BRIEF: Every picture stays out; everything else in the listing below is to be returned exactly.

* * *

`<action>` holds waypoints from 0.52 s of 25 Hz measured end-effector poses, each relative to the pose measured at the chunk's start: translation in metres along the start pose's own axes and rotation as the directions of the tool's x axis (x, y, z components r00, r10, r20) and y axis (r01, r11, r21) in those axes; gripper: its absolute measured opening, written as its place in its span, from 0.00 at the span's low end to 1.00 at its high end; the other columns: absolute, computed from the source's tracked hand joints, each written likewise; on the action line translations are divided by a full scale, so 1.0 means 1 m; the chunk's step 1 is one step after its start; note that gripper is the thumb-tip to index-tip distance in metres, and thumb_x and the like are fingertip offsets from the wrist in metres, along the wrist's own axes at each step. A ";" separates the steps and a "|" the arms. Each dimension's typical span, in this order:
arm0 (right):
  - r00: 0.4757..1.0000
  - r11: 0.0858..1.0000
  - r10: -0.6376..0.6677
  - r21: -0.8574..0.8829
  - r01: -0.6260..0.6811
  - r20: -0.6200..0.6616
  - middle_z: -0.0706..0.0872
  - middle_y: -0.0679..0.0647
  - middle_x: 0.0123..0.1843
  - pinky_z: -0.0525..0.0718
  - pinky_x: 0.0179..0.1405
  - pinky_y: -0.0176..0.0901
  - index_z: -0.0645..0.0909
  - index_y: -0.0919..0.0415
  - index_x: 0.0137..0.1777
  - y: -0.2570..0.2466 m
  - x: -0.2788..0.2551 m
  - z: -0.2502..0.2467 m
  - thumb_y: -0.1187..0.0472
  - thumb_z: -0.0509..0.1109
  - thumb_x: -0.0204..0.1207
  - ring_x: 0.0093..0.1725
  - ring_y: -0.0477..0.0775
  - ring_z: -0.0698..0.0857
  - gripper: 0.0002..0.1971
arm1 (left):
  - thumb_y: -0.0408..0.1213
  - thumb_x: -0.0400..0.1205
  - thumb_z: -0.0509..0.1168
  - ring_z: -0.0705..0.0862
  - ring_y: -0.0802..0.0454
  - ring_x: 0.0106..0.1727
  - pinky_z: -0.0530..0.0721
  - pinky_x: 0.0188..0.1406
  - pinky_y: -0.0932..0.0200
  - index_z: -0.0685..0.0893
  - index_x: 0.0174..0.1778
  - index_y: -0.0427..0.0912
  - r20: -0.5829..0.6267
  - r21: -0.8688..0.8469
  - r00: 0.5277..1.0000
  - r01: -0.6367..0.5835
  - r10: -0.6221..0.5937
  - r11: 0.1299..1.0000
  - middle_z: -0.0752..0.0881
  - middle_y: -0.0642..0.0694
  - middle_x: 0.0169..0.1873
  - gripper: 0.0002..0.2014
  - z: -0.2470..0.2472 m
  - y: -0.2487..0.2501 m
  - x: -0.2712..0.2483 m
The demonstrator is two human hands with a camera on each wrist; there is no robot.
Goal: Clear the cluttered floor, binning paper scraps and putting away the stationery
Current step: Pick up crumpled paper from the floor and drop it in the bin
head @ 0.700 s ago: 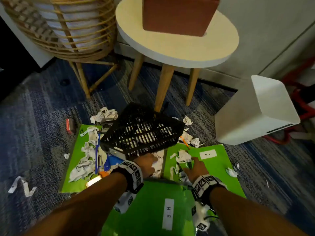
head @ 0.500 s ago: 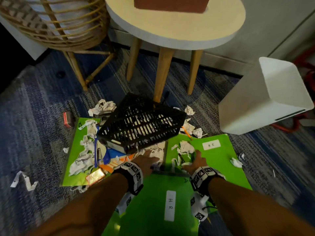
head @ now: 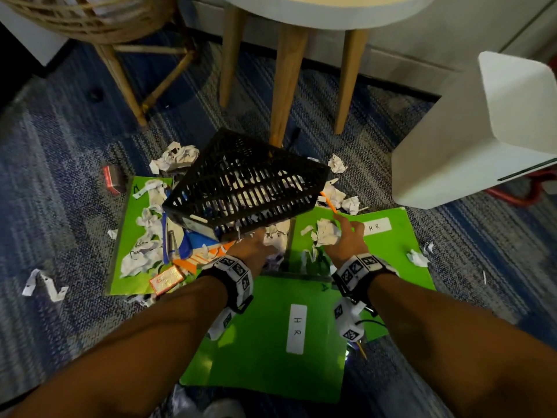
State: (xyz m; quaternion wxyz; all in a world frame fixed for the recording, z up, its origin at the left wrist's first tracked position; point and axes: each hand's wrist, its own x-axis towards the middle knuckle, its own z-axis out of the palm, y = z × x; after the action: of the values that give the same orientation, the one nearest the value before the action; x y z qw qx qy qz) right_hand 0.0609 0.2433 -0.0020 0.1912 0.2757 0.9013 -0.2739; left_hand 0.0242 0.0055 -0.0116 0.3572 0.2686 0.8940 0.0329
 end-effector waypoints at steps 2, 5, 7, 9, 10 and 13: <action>0.986 0.996 -0.019 -0.085 0.033 0.164 0.52 0.56 0.81 0.82 0.61 0.44 0.72 0.44 0.72 0.003 0.005 0.005 0.66 0.76 0.69 0.61 0.64 0.83 0.33 | 0.39 0.86 0.57 0.72 0.39 0.73 0.71 0.69 0.44 0.74 0.74 0.52 0.059 0.031 0.997 0.041 -0.043 0.999 0.66 0.40 0.77 0.20 0.001 0.000 0.000; 0.951 0.982 -0.072 -0.145 0.120 0.301 0.64 0.59 0.78 0.81 0.59 0.40 0.80 0.46 0.61 0.007 0.011 0.016 0.69 0.75 0.67 0.65 0.62 0.81 0.25 | 0.34 0.85 0.57 0.77 0.40 0.67 0.76 0.63 0.50 0.80 0.67 0.41 0.029 0.008 0.999 0.025 -0.025 1.000 0.75 0.37 0.69 0.15 0.000 -0.003 -0.003; 0.965 0.985 -0.052 -0.146 0.092 0.258 0.75 0.59 0.66 0.85 0.55 0.49 0.78 0.45 0.53 0.006 0.009 0.017 0.68 0.76 0.66 0.57 0.63 0.84 0.21 | 0.30 0.84 0.58 0.80 0.40 0.61 0.75 0.56 0.55 0.82 0.62 0.39 -0.014 0.012 1.000 -0.002 0.002 1.000 0.78 0.38 0.61 0.13 -0.002 -0.004 -0.005; 0.982 0.993 -0.030 -0.108 0.051 0.185 0.76 0.58 0.56 0.85 0.49 0.54 0.72 0.48 0.53 0.003 0.004 0.015 0.65 0.75 0.67 0.50 0.64 0.83 0.19 | 0.28 0.82 0.59 0.80 0.41 0.60 0.75 0.55 0.55 0.82 0.61 0.41 -0.031 -0.005 0.999 -0.012 0.012 1.000 0.78 0.40 0.60 0.14 -0.011 -0.002 -0.010; 0.990 0.996 -0.033 -0.073 0.044 0.140 0.76 0.58 0.54 0.84 0.48 0.54 0.69 0.49 0.53 0.002 0.001 0.014 0.63 0.75 0.67 0.49 0.63 0.83 0.20 | 0.29 0.81 0.58 0.79 0.41 0.61 0.76 0.56 0.53 0.80 0.61 0.44 -0.029 -0.025 1.000 0.007 -0.008 1.000 0.78 0.41 0.61 0.14 -0.017 -0.001 -0.013; 0.999 0.999 -0.027 -0.023 0.028 0.032 0.77 0.60 0.60 0.82 0.54 0.54 0.70 0.53 0.65 0.002 -0.003 0.009 0.58 0.71 0.71 0.56 0.65 0.82 0.23 | 0.37 0.82 0.58 0.79 0.42 0.62 0.79 0.57 0.46 0.71 0.67 0.51 -0.044 -0.112 0.997 0.054 -0.059 0.992 0.75 0.46 0.67 0.17 -0.029 0.005 -0.018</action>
State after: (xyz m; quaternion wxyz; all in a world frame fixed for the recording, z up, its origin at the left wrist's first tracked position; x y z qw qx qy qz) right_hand 0.0662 0.2382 -0.0082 0.2052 0.2567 0.9050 -0.2702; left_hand 0.0183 0.0047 0.0227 0.3513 0.2222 0.9062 0.0784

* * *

RESPONSE FOR THIS EXERCISE:
`<action>` holds waypoints from 0.52 s of 25 Hz measured end-effector poses, each relative to the pose measured at the chunk's start: translation in metres along the start pose's own axes and rotation as the directions of the tool's x axis (x, y, z components r00, r10, r20) and y axis (r01, r11, r21) in those axes; gripper: its absolute measured opening, written as its place in its span, from 0.00 at the span's low end to 1.00 at its high end; the other columns: absolute, computed from the source's tracked hand joints, each written likewise; on the action line translations are divided by a full scale, so 1.0 means 1 m; the chunk's step 1 is one step after its start; note that gripper is the thumb-tip to index-tip distance in metres, and thumb_x and the like are fingertip offsets from the wrist in metres, along the wrist's own axes at each step. A ";" separates the steps and a "|" the arms. Each dimension's typical span, in this order:
arm0 (right):
  - r00: 0.4757..1.0000
  - r11: 0.0858..1.0000
  - r10: -0.6376..0.6677
  - r21: -0.8574..0.8829
  - r01: -0.6260..0.6811
  - r20: -0.6200..0.6616
  - middle_z: -0.0706..0.0872
  - middle_y: -0.0679..0.0647
  - middle_x: 0.0123..0.1843
  - pinky_z: -0.0525..0.0718
  - pinky_x: 0.0179..0.1405
  - pinky_y: -0.0176..0.0901
  - index_z: -0.0645..0.0909
  - index_y: -0.0919..0.0415
  - index_x: 0.0137..0.1777
  - y: -0.2570..0.2466 m
  - x: -0.2788..0.2551 m
  - z: -0.2502..0.2467 m
  - thumb_y: -0.1187..0.0472
  - thumb_z: -0.0509..0.1109
  - thumb_x: -0.0204..0.1207
  - ring_x: 0.0093..0.1725
  - ring_y: -0.0477..0.0775
  - ring_z: -0.0698..0.0857
  - gripper: 0.0002..0.1971
arm1 (left):
  - thumb_y: -0.0408..0.1213
  - thumb_x: -0.0400..0.1205
  - thumb_z: -0.0509..0.1168
  - ring_z: -0.0705..0.0862
  - ring_y: -0.0802..0.0454
  - ring_x: 0.0106..0.1727
  - pinky_z: -0.0530..0.0721
  - pinky_x: 0.0188..0.1406
  - pinky_y: -0.0932..0.0200
  - index_z: -0.0685..0.0893
  - index_x: 0.0174..0.1778
  - index_y: -0.0427..0.0912
  - r20: -0.5829..0.6267
  - r21: -0.8688..0.8469
  - r00: 0.5277..1.0000
  - r01: -0.6367..0.5835
  - r10: -0.6221..0.5937
  - r11: 0.1299..1.0000
  - middle_z: -0.0752..0.0881
  - middle_y: -0.0642..0.0694
  - middle_x: 0.0169..0.1873
  - gripper: 0.0002..0.2014
  - z: -0.2470..0.2472 m
  - y: -0.2487..0.2501 m
  - x: -0.2712..0.2483 m
The demonstrator is two human hands with a camera on each wrist; there is no robot.
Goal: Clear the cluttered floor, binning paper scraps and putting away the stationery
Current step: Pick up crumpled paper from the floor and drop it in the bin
head @ 0.700 s ago: 
head @ 0.500 s ago: 
head @ now: 
State: (xyz m; quaternion wxyz; all in a world frame fixed for the recording, z up, its origin at the left wrist's first tracked position; point and axes: each hand's wrist, its own x-axis towards the middle knuckle, its own z-axis out of the palm, y = z × x; after the action: of the values that give the same orientation, the one nearest the value before the action; x y z qw qx qy qz) right_hand 0.0609 0.2433 -0.0020 0.1912 0.2757 0.9013 -0.2739; left_hand 0.0242 0.0055 -0.0116 0.3572 0.2686 0.8940 0.0329
 end-effector waypoints at steps 2, 5, 7, 9, 10 and 13: <action>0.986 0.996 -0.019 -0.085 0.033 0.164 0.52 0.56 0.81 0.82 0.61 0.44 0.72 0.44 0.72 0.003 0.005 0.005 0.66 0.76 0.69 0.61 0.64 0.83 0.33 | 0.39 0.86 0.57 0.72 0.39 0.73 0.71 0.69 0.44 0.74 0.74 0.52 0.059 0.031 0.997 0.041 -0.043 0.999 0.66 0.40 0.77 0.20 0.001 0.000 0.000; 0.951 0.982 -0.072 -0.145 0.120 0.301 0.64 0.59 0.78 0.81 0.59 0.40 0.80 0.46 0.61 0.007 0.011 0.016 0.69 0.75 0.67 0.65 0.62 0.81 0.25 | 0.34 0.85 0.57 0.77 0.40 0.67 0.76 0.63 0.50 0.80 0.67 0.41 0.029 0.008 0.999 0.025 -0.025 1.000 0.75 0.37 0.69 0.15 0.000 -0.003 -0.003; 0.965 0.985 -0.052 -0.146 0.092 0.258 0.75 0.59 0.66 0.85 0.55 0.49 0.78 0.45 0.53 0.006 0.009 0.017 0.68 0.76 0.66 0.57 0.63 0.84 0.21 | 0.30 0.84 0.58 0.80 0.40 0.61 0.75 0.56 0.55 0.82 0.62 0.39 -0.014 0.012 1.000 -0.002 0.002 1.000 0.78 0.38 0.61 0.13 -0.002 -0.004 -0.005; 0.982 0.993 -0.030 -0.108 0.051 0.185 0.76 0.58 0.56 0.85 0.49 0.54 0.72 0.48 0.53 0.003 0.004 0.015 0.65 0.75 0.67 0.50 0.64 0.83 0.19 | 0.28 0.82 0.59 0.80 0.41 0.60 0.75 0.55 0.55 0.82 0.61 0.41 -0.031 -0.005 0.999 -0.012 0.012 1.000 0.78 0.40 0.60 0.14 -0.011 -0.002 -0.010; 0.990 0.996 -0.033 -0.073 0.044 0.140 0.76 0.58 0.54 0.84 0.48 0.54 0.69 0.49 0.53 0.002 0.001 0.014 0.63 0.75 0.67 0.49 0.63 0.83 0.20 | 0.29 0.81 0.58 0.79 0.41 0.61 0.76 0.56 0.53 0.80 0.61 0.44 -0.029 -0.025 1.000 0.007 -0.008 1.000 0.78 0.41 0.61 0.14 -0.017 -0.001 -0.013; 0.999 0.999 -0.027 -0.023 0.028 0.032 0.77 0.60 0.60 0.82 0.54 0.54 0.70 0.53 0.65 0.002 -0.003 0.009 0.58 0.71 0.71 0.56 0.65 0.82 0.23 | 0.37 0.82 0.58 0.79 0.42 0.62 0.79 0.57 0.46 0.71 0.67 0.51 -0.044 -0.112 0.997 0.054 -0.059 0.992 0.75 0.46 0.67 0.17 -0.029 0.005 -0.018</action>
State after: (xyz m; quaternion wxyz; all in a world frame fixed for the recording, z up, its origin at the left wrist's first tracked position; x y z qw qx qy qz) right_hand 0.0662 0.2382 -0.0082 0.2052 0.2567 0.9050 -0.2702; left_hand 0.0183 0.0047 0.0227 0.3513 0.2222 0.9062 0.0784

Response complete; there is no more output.